Exploration structurale en 3D
Grâce à l’intelligence artificielle, l’équipe a modélisé la structure tridimensionnelle de PHGDH et découvert qu’il possède un domaine se liant à l’ADN, très similaire à celui des facteurs de transcription. Cette capacité inédite lui permet d’activer deux gènes critiques, déséquilibrant la régulation génétique cérébrale et amorçant la neurodégénérescence.
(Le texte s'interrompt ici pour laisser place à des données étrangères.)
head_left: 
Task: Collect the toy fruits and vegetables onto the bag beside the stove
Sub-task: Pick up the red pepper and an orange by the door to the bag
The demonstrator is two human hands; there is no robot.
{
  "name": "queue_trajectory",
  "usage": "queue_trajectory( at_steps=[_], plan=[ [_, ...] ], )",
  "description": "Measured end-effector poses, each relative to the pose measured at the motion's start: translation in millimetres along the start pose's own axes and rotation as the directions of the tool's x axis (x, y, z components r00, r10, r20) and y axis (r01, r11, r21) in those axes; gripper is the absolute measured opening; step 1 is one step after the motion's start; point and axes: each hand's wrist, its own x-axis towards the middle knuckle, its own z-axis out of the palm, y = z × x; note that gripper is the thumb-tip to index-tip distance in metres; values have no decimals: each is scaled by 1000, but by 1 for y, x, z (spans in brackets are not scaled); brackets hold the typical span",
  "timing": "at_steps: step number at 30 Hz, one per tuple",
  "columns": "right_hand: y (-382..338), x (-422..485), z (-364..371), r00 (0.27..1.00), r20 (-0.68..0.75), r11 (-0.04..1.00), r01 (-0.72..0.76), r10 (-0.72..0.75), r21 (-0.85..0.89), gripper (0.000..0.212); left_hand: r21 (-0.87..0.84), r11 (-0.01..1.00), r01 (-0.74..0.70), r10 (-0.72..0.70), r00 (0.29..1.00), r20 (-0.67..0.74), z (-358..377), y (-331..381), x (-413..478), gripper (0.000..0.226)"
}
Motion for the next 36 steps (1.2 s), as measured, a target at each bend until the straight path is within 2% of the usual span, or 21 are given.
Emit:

Une thérapie potentielle : Cibler le rôle régulateur de PHGDH
NCT-503 : Un inhibiteur ciblant la fonction secondaire
Les chercheurs ont testé une molécule, le NCT-503 , capable de traverser la barrière hémato-encéphalique. Contrairement aux traitements existants, cette molécule ne bloque pas la production de sérine (essentielle au cerveau), mais inhibe spécifiquement le rôle régulateur toxique de PHGDH .
Des résultats prometteurs chez les modèles murins
Sur deux modèles de souris, NCT-503 a réduit la formation de plaques amyloïdes, amélioré la mémoire et diminué l’anxiété. Ces effets soulignent l’efficacité potentielle d’une approche ciblant les causes précoces de la maladie.
Les limites et perspectives
Modèles animaux et étapes cliniques
Aucun modèle de souris ne reproduit parfaitement l’Alzheimer spontané, et NCT-503 reste à valider dans des essais cliniques. Les prochaines étapes incluent l’optimisation du composé, des études de toxicologie pré-industrielle et un dépôt de dossier IND auprès de la FDA.
Vers de nouveaux traitements oraux
L’équipe prévoit d’optimiser NCT-503 et de le soumettre à des études précliniques pour validation par la FDA
L’avantage des petites molécules, comme NCT-503, est leur administration potentiellement orale, plus simple et moins invasive que les perfusions actuelles. Cette découverte ouvre la voie à toute une nouvelle classe de médicaments ciblant non seulement PHGDH, mais peut-être d’autres protéines « moonlighting » impliquées dans les maladies neurodégénératives.